FIKILE-NTSIKELELO MOYA | Making song and dance of 'Kill the Boer' makes martyrs of bandits

In making 'Kill the Boer' political, AfriForum makes martyrs of bandits

AfriForum's head of policy and action Ernst Roets.
AfriForum's head of policy and action Ernst Roets. (Gallo Images/Phill Magakoe)

AfriForum cannot have it both ways.

It cannot rely and demand protection of historical memory (as represented by the flag) when it suits it and demand obliteration of the same memory (as represented by Struggle songs).

Let us recap. AfriForum went to the Equality Court to ask that the Struggle song or chant, Kill the Boer, be declared hate speech.

The court rejected this application and ruled that there was no evidence showing that the song with the chant was directed at the farming community and posed a danger to those in that sector. 

AfriForum has since decided to take the matter to a higher court convinced that a different view is possible.

I hope the application fails.

If you have a murderous regime, it doesn't take a political scientist to tell you that you are bound to have a resistance system that unashamedly hates and wants to kill those who have usurped their land and dehumanised them.

Perhaps we need to remind AfriForum that apartheid was a crime against humanity. It would be nice if this organisation took a moment to reflect on what this means and look at the possible responses to such a system.

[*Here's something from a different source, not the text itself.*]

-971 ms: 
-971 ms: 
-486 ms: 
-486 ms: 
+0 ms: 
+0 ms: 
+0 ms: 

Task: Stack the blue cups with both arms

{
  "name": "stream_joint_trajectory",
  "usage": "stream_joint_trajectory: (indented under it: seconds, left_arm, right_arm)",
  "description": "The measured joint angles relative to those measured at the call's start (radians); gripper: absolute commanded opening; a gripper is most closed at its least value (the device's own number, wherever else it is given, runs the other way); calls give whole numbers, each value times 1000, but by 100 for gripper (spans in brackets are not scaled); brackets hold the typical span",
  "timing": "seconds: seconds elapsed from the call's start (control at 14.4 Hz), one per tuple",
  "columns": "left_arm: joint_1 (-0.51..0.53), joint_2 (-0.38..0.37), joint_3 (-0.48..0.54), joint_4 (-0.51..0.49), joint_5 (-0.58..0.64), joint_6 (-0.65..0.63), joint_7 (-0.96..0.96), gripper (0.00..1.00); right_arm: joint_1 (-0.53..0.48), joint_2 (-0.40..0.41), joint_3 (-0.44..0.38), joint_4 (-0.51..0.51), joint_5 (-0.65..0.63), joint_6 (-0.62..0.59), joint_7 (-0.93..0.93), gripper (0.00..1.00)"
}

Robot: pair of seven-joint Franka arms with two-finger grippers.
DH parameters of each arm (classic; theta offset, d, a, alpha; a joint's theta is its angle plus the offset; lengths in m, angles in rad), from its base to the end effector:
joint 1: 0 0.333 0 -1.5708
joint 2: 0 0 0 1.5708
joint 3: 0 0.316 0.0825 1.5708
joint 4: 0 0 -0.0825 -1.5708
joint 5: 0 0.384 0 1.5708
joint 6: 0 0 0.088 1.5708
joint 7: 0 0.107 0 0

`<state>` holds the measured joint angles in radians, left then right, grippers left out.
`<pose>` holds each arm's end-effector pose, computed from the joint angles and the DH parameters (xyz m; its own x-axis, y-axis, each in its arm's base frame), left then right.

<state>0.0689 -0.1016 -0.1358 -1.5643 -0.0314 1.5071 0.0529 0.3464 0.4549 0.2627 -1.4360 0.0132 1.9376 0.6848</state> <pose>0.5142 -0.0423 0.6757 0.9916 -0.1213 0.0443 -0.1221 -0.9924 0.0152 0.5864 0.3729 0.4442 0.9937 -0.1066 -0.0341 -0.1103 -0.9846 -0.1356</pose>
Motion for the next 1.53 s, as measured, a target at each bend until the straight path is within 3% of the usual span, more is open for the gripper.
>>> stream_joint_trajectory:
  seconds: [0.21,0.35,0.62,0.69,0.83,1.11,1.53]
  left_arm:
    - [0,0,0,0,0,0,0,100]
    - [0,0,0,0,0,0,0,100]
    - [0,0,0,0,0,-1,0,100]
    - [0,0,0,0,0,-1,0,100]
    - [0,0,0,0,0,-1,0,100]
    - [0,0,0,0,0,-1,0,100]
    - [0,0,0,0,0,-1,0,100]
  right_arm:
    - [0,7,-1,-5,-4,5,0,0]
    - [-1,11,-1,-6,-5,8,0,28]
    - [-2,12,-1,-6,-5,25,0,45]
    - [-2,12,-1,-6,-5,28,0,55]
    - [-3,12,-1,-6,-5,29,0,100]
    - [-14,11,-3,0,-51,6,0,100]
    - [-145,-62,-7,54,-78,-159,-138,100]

It is not unheard of that the oppressed wish the worst possible fate for their oppressors. Including their death.

Another thing – and this might come as a surprise to AfriForum – there are dozens of Struggle songs that encourage the killing of the oppressors. 

If AfriForum were to succeed in this particular case, it might turn out to be pyric because the Struggle "discography" has a lot more in its store. 

It is simply impossible to ban every song that celebrated or encouraged the shooting and killing of those responsible for their oppression. It would be like hoping that people of faith would one day stop saying unkind words about the devil.

Contrary to what it and some sections of the media have suggested, Dubul'ibhunu does not belong to Julius Malema or his party. 

The tendency to appropriate Struggle songs to an individual, such as giving former president Jacob Zuma “mshini wam”, betrays a tragic failure to understand the very Struggle that groupings like AfriForum want to police.

This is the historic context. The contemporary context where farmers are killed is not and should not be bound to our historical memory.

This is the same group that believes that freedom of expression means it or anyone who wants to, must be allowed to display the apartheid flag regardless of the feelings it evokes.

Interestingly, AfriForum relies on “context” for wanting the courts to uphold individuals’ rights to fly the apartheid flag which the group itself acknowledges is representative of a system “that invaded everyone’s dignity to different degrees".

One assumes it means treating black people’s dignity as a doormat and whites’ as an entity worthy of respect.

All of this does not and should not downplay the horrendous crime that is farm killings. Anyone who is at ease with murder, regardless of who is a victim, is barbaric.

Anyone happy with crime as long as it is against those they despise, is an accomplice to that crime and should not be welcome in any society.

Even if the criminals say that's their motivation, we must never dress criminals in political dresses. 

Criminals are interested in their own happiness and couldn't be bothered by political niceties. If in doubt, just look at the police crime statistics and see where you are most likely to be murdered in SA.

The vast majority of crime victims are black and working class.

AfriForum is entitled to register its unhappiness on the state’s incapability to detect and arrest criminals. It must not, in that process, give thugs a false sense that they are motivated by anything other than their greed.

By making this political, AfriForum gives an undeserved honour to scoundrels. It makes martyrs of bandits.

This is the time to use the term terrorists unlike in the past where the word was used to downplay a noble effort to overthrow a system founded on the dehumanisation, oppression, disenfranchisement and dispossession of a people purely because of their skin colour.

Malema and the EFF have not made the case for historical memory easier by pretending that they were calling for the kissing of the farmer. It might provide a legal loophole but it is not helpful because it does not deal with the context in which the sentiment arose.